In the screenshot above, we use the cd, pwd and ls functions to show the contents of the /tmp/usr/ subdirectory before and after executing the mkdir command from the / directory. We successfully created the "NewDirectory" in the /tmp/usr sub directory.

You can also create multiple directories inside your another directory by entering this into your terminal:

mkdir <path/newdirectoryname1> <path/newdirectoryname2>  <path/newdirectoryname3> 

Go ahead and try this on your own.Enter the ls command and you should be able to see all three newly created directories in your current directory.

Now that we have created all these new directories, it seems fitting that we learn how to delete them.

rmdir command

The rmdir command allows us to delete a directory. It is used in an almost identical way to the mkdir command. For that reason, we will forgo most explanation and simply demonstrate an example of its usage in the screen shot below. Readers are encouraged to try on their own.

rmdir DirectoryName

or

rmdir <path/directoryname>

RmDir_Screen

Now that we have learned how to create and delete directories, we will learn how to do the same for files.

touch command

The touch command is the easiest way to create a new file in linux. It is used in a similar fashion as mkdir and rmdir commands, including creating multiple files at once.

touch newFileName

or

touch <path/newFileName>

Refer to the screenshot below for an example of its usage.

Touch_Screen

Using touch allows us to create a new file, but what if we want to create a new file and place content into it right away.
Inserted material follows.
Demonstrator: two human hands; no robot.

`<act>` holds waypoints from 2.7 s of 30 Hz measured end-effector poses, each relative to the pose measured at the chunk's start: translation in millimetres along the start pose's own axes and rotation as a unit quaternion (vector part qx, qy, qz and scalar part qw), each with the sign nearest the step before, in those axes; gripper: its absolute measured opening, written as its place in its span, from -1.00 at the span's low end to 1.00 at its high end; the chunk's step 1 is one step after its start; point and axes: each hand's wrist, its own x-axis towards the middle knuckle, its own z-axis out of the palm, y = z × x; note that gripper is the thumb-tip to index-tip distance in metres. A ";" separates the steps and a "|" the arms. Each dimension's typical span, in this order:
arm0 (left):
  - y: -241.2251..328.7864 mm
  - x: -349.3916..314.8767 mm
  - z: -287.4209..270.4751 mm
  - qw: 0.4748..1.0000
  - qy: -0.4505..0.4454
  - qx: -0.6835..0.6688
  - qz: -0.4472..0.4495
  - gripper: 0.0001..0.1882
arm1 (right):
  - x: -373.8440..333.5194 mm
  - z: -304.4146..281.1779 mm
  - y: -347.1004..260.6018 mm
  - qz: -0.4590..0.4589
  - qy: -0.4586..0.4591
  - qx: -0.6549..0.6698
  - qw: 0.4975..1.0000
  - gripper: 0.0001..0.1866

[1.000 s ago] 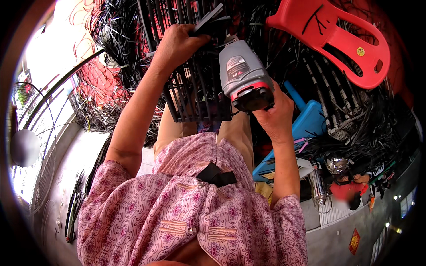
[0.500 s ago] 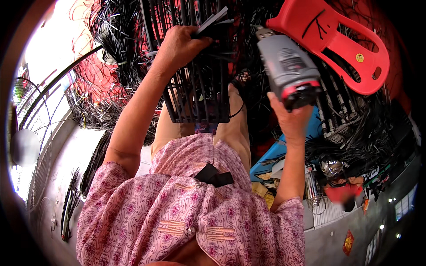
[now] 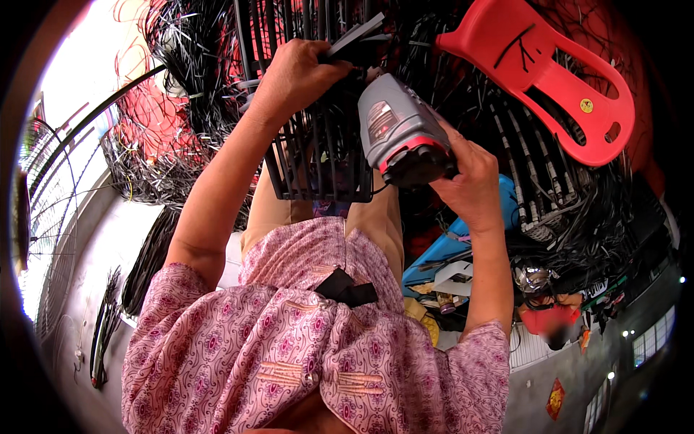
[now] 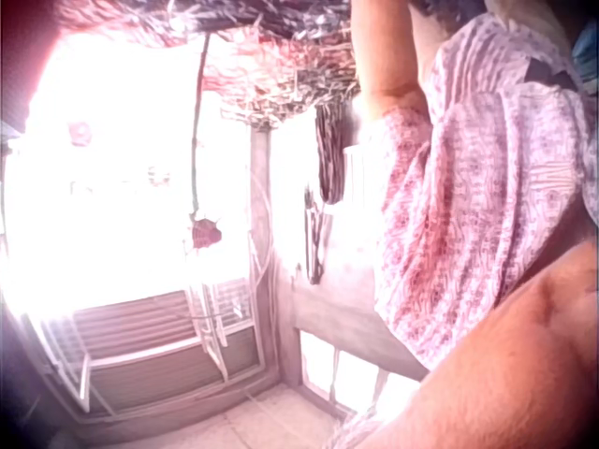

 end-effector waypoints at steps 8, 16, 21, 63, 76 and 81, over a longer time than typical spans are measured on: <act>-1.9 0.3 1.9 1.000 0.000 -0.008 -0.007 -0.62 | 3.4 -2.2 -0.9 -0.026 0.013 -0.043 0.999 -0.61; 0.0 -0.2 1.3 1.000 -0.001 -0.016 -0.010 -0.63 | 6.9 -7.3 3.8 -0.044 -0.005 -0.077 0.996 -0.40; -0.6 0.0 3.0 1.000 0.002 -0.021 -0.009 -0.64 | 7.2 -9.5 5.2 -0.057 -0.006 -0.093 0.994 -0.38; -8.7 -2.7 -2.4 0.998 -0.006 -0.020 0.055 -0.61 | 4.0 -13.8 -11.1 -0.027 0.005 -0.077 0.997 -0.42; -0.3 -9.7 -11.2 0.954 -0.154 -0.256 -0.013 -0.31 | -124.1 36.4 51.3 0.358 0.110 0.192 0.907 -0.73; -4.5 -7.5 -11.5 0.895 -0.206 -0.396 -0.001 -0.25 | -128.6 43.2 45.2 0.384 0.120 0.233 0.885 -0.79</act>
For that, we will introduce the cat command.

cat command

cat is a powerful command that allows us to write as well as display contents to the file.
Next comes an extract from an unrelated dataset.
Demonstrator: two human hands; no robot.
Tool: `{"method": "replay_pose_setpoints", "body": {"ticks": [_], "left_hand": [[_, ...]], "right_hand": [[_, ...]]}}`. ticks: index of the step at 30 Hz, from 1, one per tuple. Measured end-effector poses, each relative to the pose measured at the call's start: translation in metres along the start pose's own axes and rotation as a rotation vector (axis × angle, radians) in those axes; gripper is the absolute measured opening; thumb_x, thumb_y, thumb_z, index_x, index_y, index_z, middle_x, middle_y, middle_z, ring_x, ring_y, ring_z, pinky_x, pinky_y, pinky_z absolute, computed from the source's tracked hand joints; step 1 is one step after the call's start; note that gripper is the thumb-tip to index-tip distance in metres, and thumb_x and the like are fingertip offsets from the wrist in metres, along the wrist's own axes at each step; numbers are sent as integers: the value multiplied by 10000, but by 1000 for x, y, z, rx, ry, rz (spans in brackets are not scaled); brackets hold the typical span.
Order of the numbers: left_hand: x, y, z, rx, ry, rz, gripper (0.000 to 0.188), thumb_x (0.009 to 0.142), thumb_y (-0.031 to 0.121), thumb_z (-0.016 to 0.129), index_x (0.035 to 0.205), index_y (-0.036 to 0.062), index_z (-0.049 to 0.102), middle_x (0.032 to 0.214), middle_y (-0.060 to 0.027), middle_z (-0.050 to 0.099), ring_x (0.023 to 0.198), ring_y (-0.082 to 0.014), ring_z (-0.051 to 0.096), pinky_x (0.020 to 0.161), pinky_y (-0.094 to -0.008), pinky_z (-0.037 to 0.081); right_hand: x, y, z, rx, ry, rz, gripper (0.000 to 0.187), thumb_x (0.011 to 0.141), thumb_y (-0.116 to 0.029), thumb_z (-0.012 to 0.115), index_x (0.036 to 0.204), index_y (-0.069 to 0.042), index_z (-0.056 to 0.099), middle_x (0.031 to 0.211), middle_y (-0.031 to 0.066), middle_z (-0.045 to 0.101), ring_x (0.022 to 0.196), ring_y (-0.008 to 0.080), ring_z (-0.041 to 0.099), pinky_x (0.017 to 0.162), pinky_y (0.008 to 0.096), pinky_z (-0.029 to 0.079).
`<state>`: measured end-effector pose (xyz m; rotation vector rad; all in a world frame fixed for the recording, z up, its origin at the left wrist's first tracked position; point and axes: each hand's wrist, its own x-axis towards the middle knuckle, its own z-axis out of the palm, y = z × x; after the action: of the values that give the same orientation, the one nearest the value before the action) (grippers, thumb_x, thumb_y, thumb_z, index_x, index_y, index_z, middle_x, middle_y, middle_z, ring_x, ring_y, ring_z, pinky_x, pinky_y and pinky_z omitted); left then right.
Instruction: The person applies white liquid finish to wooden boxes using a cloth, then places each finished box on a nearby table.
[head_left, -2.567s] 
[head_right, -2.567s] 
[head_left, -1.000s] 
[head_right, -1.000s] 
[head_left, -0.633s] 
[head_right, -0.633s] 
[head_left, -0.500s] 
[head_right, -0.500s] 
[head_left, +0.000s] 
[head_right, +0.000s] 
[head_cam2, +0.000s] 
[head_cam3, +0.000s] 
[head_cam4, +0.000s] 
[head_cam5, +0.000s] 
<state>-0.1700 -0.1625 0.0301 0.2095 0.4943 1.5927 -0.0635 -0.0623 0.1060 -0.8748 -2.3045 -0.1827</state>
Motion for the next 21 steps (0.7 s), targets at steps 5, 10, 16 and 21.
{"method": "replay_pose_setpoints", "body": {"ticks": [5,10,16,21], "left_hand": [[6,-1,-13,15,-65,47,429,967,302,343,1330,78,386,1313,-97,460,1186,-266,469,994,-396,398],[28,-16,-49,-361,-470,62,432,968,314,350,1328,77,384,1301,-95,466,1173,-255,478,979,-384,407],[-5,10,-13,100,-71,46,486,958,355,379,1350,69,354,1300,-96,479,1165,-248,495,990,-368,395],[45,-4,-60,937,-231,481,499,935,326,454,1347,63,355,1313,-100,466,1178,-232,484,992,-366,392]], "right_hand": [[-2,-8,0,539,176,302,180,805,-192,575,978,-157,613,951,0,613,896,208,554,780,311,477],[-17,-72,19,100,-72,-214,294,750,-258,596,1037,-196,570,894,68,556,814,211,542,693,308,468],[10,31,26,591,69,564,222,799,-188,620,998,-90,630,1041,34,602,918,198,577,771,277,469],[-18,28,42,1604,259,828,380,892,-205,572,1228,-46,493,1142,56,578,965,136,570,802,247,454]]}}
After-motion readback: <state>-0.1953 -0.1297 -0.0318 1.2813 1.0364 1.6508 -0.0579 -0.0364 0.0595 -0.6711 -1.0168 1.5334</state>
Firstly to create a file type this into your command line and hit enter(make sure newfile does not already exist in that folder otherwise you will overwrite the file):

cat > newfile

Now you will notice that you have not returned to the command line, instead the terminal is expecting more input. This is where you input the contents of the file. Once you are finished writing the contents of the file you can return to the command line using ctrl + d.

Similarly you can do the same for files that are in other directories by using the command:

cat > <path/newfile>

To display the contents of a file we can use the cat command as such:

cat filename
or
cat <path/filename>

In the example below we will create a file named HelloWorld.txt in a directory other than our current one, write Hello World! to the file and display its contents from the terminal.

Cat_Screen

For users who would like to explore file editting in more detail, click here.

Finally we will learn how to delete files.

rm command

The rm command is used to delete files in the same way rmdir deletes directories.

rm filename

or

rm <path/filename>

As our example we will delete the HelloWorld.txt we created above.

Rm_Screen

This concludes our introduction of Linux Filesystem. At this point, the reader should feel comfortable with navigating in Linux. In the following articles/sections we will look at some more advanced topics such as redirection and shell scripting.